Joint significance distribution
────────────────────────
k Exactly At least
────────────────────────
0 0.9% 100%
1 16.6% 99.1%
2 82.5% 82.5%
────────────────────────
Robustness (Δ power vs baseline: optimistic)
────────────────────────────────────────────
Test realistic stress_test
────────────────────────────────────────────
treatment -4.2 pp -12.9 pp
age -5.2 pp -17.0 pp
────────────────────────────────────────────
Plots: result.plot() to view, result.plot('chart.png') to save.

The chart below shows how power evolves across the three scenarios for each
test. Both coefficients slope downward as the knobs bite: age falls from
95.2% to 78.2% and treatment from 86.4% to 73.5% by the stress_test (high
heterogeneity, heavy heteroskedasticity, near-certain distributional shift),
which pushes both below the 80% target.
A brand-new scenario name (like stress_test) inherits the optimistic
baseline and applies only the keys you provide — omitted knobs stay at their
optimistic defaults. Overriding a built-in name (like realistic above)
instead updates that preset: omitted knobs keep their preset values.
Reading the output
Compare the 08-builtin and 08-custom results side by side.
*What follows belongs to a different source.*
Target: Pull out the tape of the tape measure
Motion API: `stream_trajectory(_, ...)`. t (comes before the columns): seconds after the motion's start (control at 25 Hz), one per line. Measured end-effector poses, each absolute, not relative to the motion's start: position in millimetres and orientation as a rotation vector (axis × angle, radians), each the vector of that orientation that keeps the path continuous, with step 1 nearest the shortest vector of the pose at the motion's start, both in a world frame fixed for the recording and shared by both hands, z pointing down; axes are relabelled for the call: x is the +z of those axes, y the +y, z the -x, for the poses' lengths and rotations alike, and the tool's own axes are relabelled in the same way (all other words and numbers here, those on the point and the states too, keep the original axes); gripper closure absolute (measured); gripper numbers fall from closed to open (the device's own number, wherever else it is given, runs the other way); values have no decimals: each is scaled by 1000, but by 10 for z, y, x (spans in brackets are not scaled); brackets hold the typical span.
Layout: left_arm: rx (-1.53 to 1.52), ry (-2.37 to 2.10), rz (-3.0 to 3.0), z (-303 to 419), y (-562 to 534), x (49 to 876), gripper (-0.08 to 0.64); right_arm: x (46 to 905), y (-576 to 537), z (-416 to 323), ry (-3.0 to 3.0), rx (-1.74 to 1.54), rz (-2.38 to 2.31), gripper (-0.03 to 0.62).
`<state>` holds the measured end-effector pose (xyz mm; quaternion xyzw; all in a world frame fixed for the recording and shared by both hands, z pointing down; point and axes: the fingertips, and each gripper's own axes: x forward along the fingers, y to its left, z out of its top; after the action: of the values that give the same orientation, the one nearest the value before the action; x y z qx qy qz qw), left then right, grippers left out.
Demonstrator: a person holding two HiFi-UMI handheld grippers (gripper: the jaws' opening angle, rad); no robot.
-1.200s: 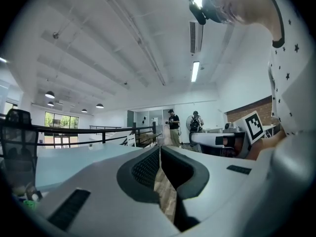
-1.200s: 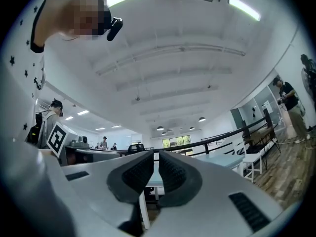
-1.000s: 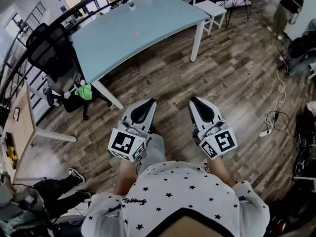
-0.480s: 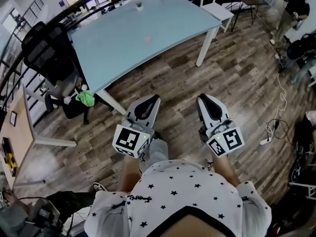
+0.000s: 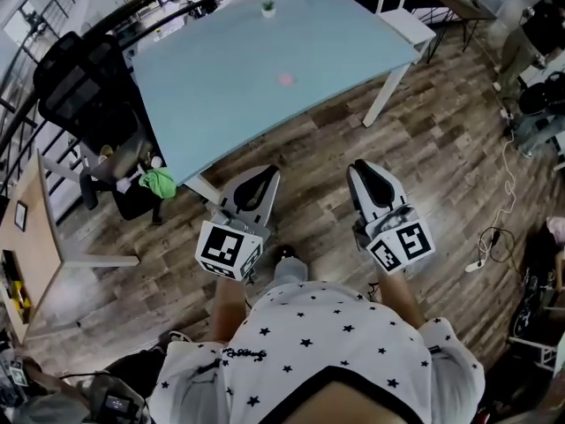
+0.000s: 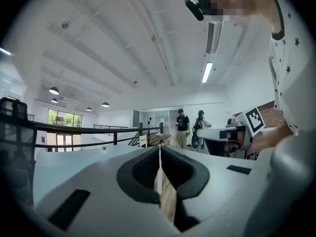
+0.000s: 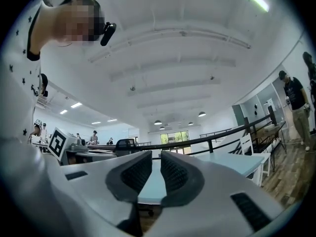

The realistic
column in both is nearly identical (~82% / ~90% for treatment/age) because
overriding a built-in name updates the preset: this custom realistic keeps
the realistic values for every knob it doesn't set and only raises
heteroskedasticity_ratio (2.0 → 3.0) and correlation_noise_sd (0.15 → 0.20).
The stress_test column replaces doomer and pushes harder on heterogeneity
and distribution_change_prob, landing near the doomer numbers for age (~80%
in both) while being explicitly designed around what you know about your domain.
That is the point of custom scenarios: you control what "pessimistic" means,
rather than accepting a one-size-fits-all profile.